* **YOUR TASK**:
Below are the records; give again exactly the lines from the one containing "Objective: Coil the" through the one containing "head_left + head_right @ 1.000", leaving out pictures.

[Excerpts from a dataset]
########################################

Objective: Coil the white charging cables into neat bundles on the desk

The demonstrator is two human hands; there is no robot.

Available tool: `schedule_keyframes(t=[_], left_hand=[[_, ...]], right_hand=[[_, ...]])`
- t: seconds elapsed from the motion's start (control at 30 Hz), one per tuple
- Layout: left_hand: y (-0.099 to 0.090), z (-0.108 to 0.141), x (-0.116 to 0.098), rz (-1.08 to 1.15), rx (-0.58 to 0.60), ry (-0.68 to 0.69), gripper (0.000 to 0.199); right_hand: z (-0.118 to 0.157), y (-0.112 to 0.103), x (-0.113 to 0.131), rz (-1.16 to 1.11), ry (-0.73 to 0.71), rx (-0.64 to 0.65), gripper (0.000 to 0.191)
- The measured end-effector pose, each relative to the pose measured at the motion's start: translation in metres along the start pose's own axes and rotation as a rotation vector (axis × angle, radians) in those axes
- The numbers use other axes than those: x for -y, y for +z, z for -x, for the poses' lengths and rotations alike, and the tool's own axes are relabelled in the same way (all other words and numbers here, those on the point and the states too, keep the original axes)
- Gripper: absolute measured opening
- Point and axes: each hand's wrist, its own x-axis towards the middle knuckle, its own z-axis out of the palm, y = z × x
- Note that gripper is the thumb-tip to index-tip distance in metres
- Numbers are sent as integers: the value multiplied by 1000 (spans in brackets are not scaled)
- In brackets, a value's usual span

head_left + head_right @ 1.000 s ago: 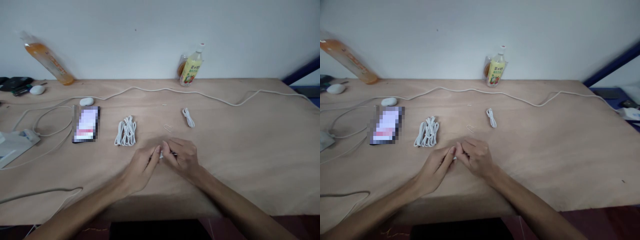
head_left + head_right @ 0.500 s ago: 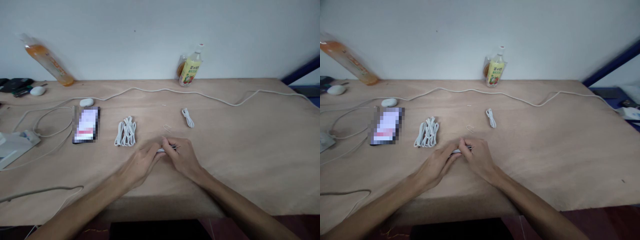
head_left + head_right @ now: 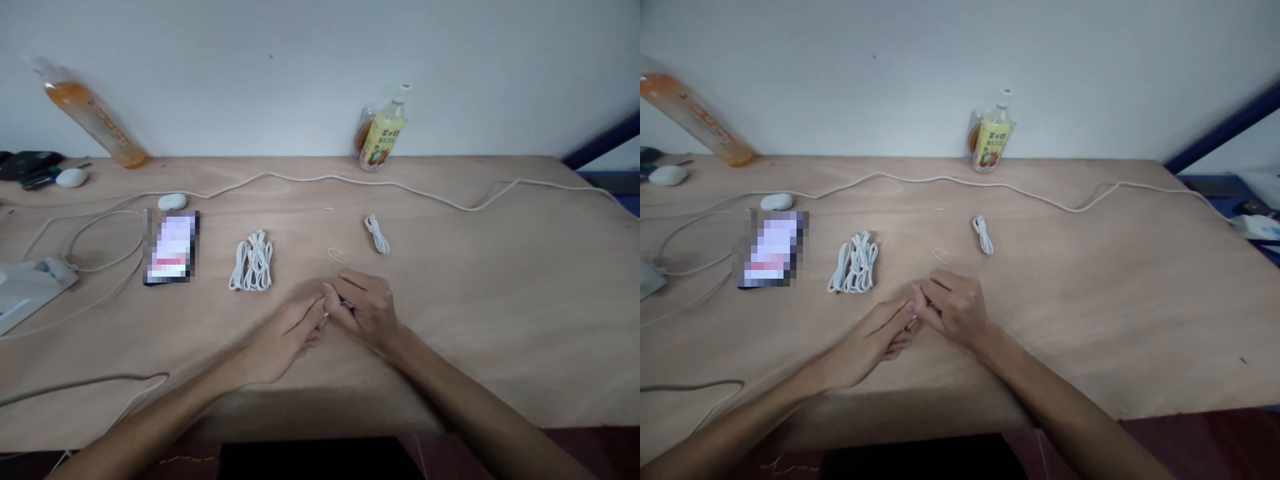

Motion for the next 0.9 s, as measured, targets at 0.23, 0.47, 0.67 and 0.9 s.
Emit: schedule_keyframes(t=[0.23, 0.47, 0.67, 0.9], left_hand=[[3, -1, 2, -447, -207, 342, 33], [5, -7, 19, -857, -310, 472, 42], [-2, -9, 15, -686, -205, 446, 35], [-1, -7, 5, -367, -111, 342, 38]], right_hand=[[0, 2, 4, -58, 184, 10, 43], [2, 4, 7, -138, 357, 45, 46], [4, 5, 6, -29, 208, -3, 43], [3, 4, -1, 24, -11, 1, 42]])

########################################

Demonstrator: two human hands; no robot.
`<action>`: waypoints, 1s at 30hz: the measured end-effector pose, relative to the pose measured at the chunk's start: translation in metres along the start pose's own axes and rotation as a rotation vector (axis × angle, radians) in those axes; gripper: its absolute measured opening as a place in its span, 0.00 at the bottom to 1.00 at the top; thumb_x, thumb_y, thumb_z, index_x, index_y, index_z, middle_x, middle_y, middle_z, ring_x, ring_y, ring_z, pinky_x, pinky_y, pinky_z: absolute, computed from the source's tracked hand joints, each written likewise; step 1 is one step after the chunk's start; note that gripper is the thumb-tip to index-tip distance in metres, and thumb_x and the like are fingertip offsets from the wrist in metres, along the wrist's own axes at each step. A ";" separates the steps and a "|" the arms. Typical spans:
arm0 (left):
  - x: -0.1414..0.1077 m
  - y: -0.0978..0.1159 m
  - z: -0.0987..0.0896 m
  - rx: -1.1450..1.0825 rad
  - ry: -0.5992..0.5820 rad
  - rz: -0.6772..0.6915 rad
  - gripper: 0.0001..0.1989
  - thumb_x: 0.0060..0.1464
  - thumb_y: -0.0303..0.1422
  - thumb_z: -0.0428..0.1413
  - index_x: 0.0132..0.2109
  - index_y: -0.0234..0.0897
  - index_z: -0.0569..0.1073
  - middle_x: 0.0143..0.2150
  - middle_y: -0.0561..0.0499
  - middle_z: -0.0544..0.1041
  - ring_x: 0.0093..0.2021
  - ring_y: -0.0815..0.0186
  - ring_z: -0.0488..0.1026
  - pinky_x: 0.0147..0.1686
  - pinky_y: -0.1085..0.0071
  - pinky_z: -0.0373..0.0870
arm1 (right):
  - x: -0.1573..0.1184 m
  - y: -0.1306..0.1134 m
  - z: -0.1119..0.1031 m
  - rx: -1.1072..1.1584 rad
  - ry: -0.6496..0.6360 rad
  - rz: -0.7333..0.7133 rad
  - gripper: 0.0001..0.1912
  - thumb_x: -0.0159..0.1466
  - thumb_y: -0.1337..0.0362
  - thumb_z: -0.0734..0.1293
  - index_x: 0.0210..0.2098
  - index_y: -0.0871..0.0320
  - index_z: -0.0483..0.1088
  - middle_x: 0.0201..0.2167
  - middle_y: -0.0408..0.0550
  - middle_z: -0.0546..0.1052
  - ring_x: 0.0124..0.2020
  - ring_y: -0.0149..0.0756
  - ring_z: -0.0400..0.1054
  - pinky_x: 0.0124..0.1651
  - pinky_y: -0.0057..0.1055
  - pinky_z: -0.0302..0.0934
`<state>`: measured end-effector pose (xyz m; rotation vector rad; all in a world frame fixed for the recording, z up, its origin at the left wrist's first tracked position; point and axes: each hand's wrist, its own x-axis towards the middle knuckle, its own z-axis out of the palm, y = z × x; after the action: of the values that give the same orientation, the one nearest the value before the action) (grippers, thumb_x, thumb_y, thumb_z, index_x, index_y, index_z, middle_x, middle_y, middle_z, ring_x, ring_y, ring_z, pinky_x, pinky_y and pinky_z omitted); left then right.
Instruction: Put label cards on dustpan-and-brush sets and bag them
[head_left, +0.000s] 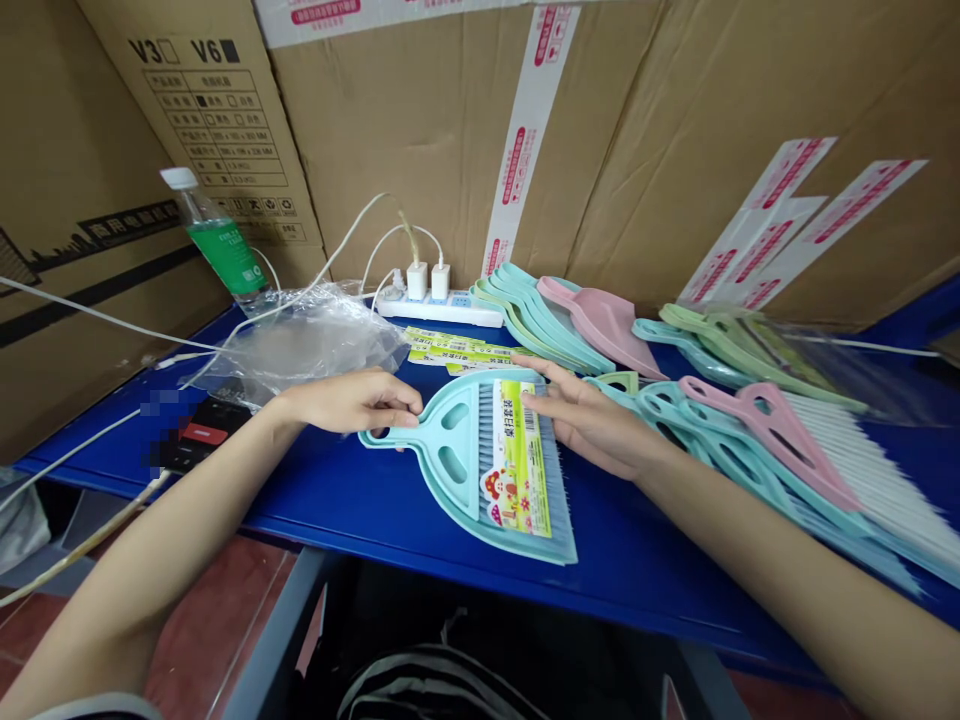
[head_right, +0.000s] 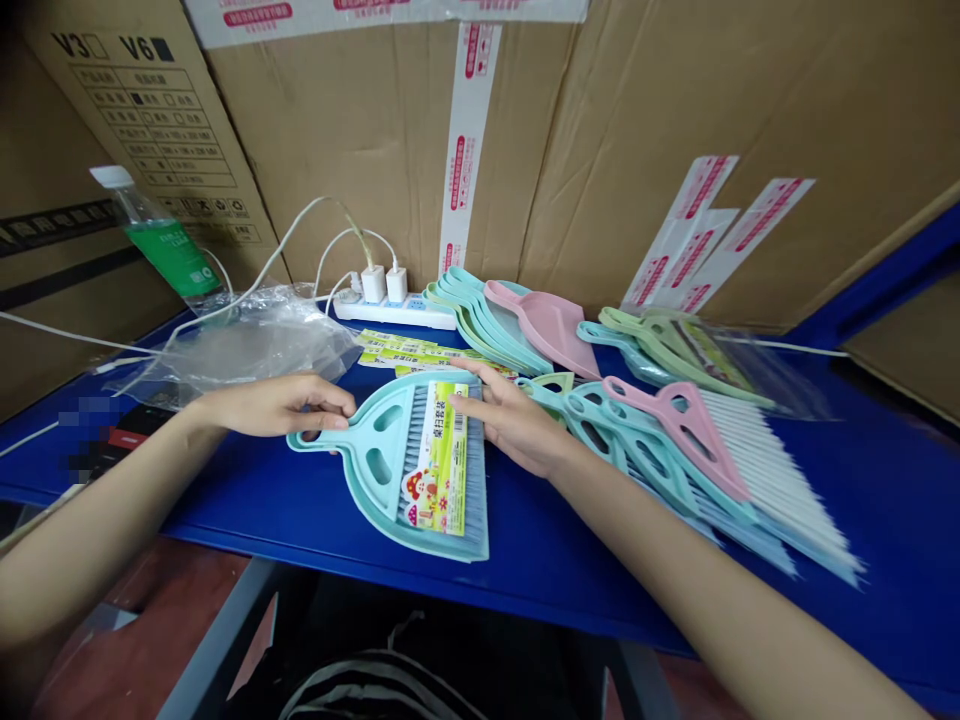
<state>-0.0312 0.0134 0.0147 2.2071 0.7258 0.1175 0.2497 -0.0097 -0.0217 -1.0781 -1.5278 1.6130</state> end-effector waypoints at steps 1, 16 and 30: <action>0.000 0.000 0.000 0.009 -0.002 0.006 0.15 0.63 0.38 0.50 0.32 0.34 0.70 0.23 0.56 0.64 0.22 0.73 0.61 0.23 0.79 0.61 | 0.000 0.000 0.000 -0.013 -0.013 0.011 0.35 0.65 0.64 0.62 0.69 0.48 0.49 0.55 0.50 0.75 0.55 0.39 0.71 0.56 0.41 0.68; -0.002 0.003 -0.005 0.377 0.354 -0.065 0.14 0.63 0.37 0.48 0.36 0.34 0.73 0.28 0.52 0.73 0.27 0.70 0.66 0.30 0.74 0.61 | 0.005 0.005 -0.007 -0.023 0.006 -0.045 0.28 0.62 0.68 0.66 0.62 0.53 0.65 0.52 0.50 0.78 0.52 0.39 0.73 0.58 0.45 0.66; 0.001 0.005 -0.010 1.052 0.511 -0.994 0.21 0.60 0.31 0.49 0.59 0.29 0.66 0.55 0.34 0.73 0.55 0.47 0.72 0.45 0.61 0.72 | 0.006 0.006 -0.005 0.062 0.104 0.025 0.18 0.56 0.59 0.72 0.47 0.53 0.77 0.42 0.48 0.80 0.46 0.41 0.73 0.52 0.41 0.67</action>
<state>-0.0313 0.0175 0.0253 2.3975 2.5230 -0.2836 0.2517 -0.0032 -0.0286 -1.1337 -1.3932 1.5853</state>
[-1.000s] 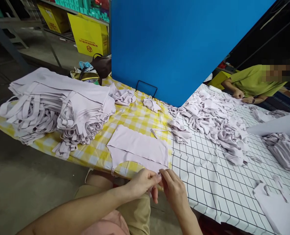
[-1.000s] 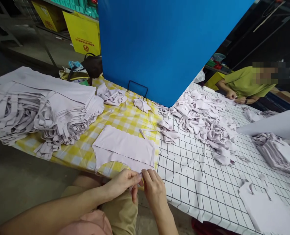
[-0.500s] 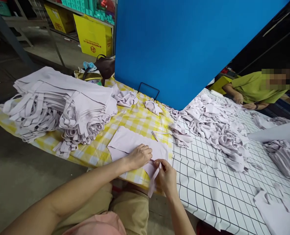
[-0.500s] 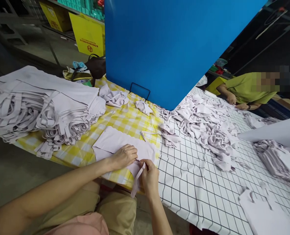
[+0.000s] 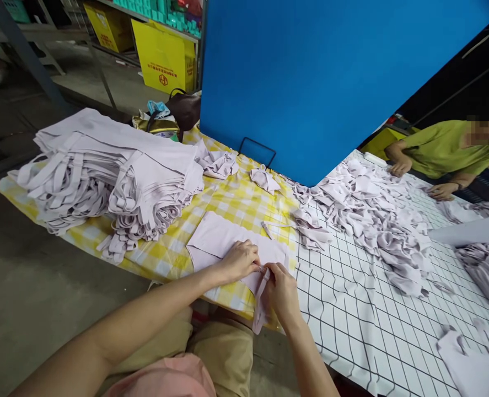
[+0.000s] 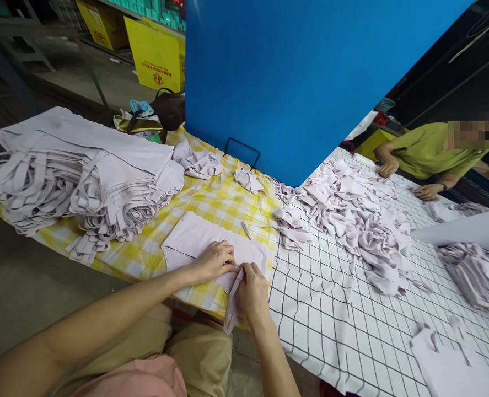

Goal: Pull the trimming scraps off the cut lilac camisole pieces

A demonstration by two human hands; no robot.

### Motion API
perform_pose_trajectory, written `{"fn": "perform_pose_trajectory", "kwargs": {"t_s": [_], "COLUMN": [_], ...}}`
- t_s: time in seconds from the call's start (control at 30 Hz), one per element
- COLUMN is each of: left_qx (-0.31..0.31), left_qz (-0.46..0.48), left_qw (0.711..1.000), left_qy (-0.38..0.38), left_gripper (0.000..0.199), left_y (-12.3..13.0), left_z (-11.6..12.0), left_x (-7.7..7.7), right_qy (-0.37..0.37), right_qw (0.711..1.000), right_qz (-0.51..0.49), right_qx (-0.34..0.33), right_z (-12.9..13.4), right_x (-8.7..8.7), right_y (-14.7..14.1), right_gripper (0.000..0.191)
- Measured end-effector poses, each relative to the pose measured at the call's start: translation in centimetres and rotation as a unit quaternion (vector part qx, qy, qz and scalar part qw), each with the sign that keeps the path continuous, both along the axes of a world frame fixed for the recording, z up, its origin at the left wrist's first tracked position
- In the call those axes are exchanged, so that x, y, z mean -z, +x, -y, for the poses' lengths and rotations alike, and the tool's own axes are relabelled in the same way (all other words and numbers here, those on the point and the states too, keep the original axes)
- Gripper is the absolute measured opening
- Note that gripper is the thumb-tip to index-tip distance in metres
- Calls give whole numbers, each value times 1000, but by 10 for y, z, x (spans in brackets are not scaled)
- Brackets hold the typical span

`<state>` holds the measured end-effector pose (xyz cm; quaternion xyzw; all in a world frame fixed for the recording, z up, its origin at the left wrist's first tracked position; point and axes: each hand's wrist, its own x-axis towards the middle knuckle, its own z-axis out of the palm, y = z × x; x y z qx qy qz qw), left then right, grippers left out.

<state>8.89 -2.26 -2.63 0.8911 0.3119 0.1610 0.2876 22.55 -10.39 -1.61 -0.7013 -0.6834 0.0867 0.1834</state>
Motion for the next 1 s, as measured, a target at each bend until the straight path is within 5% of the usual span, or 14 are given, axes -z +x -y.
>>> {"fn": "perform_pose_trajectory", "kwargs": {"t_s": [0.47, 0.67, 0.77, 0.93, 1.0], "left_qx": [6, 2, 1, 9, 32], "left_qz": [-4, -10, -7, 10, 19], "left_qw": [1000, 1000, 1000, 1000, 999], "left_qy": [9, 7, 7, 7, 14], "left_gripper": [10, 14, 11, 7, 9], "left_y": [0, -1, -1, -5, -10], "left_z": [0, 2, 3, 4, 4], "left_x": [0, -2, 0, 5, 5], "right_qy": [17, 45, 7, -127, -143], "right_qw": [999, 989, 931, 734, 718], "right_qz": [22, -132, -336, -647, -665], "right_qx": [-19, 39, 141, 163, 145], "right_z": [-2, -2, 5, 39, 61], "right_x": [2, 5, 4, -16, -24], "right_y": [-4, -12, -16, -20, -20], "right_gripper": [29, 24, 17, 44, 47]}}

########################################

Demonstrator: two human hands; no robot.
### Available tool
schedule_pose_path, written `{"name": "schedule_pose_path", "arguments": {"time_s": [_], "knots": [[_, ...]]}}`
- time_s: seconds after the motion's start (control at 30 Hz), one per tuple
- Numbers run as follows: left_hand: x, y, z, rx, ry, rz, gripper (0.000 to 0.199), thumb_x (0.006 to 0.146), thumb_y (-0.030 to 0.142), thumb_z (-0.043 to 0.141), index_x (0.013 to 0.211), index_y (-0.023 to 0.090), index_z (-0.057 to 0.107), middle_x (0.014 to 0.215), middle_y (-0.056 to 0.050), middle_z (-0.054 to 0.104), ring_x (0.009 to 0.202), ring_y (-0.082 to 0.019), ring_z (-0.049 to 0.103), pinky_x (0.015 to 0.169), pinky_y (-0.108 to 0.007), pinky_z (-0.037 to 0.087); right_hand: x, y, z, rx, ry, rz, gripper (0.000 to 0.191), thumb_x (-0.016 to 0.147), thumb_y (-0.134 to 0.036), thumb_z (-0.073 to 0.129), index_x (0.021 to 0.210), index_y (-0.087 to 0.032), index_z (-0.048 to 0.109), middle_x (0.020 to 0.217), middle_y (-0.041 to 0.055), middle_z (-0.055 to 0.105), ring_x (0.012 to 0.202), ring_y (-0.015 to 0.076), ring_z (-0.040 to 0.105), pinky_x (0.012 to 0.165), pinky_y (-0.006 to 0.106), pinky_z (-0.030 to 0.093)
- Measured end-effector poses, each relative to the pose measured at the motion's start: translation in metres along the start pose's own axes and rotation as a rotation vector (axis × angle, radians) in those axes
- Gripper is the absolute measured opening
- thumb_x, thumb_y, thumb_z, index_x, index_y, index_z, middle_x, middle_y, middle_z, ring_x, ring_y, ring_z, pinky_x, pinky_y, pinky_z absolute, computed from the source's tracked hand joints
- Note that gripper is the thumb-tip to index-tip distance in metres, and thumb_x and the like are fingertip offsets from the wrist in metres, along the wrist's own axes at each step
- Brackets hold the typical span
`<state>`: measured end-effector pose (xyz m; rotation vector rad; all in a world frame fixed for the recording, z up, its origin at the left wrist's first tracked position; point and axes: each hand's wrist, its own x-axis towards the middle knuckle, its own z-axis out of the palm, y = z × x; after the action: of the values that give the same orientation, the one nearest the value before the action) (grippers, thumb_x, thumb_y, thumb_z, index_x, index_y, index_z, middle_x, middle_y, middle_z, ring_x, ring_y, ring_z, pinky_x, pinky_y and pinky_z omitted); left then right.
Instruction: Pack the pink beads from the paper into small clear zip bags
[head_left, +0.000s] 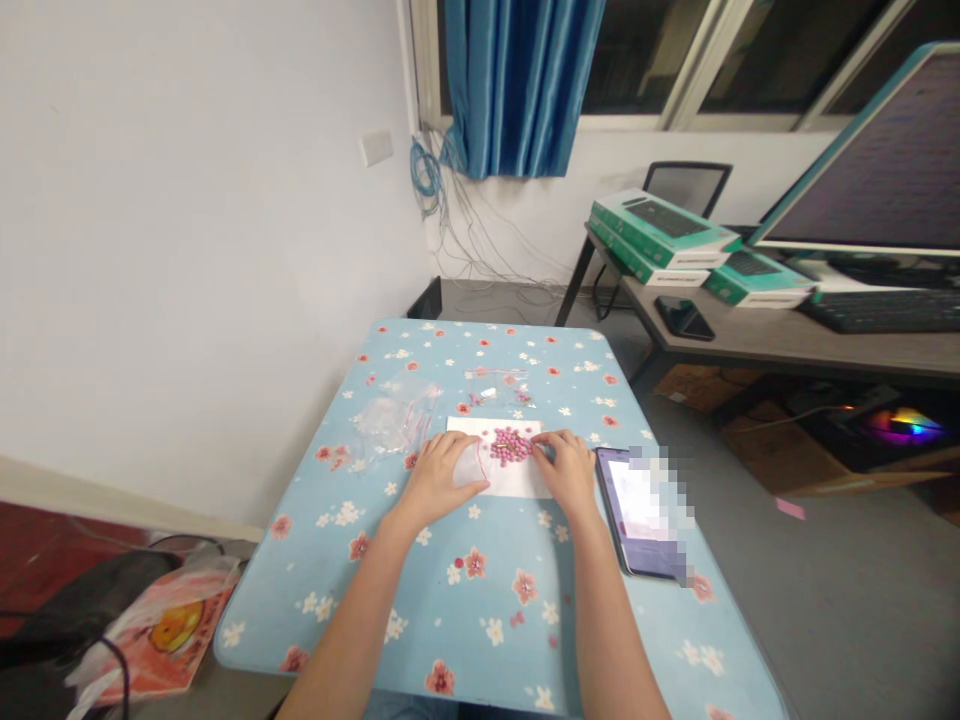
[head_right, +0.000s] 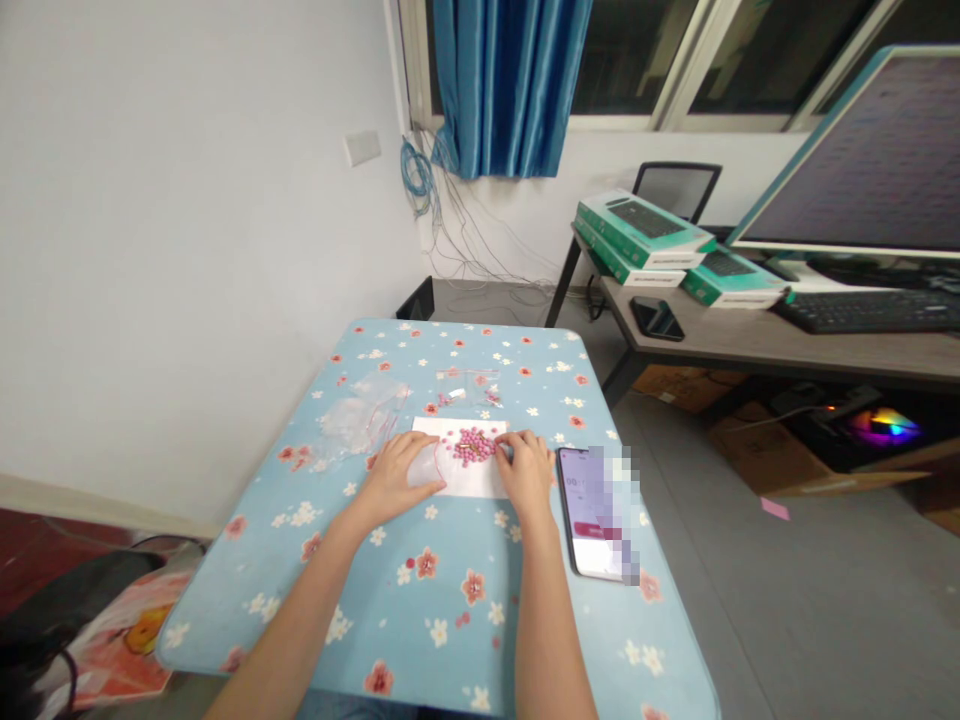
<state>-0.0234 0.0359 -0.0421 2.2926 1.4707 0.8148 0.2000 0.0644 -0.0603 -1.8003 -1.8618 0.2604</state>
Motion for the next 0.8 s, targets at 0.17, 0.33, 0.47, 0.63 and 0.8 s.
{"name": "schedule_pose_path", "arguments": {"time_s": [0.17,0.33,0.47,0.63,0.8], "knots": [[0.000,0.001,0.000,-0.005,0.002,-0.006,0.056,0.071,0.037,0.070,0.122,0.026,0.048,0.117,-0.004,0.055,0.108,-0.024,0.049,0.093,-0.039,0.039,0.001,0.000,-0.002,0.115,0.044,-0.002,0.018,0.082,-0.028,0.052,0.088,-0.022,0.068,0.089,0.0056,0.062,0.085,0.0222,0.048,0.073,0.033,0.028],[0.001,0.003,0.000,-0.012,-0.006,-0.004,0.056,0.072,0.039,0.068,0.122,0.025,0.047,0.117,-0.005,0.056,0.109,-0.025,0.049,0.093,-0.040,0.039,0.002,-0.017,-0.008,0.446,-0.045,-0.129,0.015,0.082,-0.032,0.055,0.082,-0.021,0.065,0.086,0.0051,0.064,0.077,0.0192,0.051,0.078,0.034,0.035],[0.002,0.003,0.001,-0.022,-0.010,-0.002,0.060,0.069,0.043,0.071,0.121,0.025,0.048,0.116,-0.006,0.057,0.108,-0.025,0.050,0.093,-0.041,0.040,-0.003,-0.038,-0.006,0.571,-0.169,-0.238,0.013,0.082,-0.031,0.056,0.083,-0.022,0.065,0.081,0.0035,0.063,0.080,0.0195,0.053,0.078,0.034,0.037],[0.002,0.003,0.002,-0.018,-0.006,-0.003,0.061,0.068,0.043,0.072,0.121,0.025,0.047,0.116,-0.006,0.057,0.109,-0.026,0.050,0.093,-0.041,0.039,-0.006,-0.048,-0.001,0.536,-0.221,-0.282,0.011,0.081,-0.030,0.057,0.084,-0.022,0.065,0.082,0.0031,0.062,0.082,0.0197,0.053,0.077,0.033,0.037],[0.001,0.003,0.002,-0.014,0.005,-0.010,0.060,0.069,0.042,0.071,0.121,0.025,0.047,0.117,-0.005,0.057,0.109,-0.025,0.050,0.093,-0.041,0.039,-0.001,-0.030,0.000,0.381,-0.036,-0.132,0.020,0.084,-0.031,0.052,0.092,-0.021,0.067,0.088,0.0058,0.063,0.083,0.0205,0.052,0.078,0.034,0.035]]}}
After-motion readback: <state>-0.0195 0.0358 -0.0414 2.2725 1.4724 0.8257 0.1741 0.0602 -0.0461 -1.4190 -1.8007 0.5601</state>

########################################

* **REPLY TO THE TASK**:
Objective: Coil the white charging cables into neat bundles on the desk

The demonstrator is two human hands; there is no robot.

Available tool: `schedule_keyframes(t=[_], left_hand=[[_, ...]], right_hand=[[_, ...]])`
- t: seconds elapsed from the motion's start (control at 30 Hz), one per tuple
- Layout: left_hand: y (-0.099 to 0.090), z (-0.108 to 0.141), x (-0.116 to 0.098), rz (-1.08 to 1.15), rx (-0.58 to 0.60), ry (-0.68 to 0.69), gripper (0.000 to 0.199); right_hand: z (-0.118 to 0.157), y (-0.112 to 0.103), x (-0.113 to 0.131), rz (-1.16 to 1.11), ry (-0.73 to 0.71), rx (-0.64 to 0.65), gripper (0.000 to 0.191)
- The measured end-effector pose, each relative to the pose measured at the motion's start: translation in metres along the start pose's own axes and rotation as a rotation vector (axis × angle, radians) in those axes
- The numbers use other axes than those: x for -y, y for +z, z for -x, for the poses' lengths and rotations alike, and the tool's own axes are relabelled in the same way (all other words and numbers here, those on the point and the states too, keep the original axes)
- Gripper: absolute measured opening
- Point and axes: each hand's wrist, its own x-axis towards the middle knuckle, its own z-axis out of the palm, y = z × x
- Note that gripper is the thumb-tip to index-tip distance in metres
- Numbers are sent as integers: the value multiplied by 1000 (spans in brackets are not scaled)
- In brackets, a value's usual span

head_left + head_right @ 1.000 s ago: 

The requested output has been fully supplied.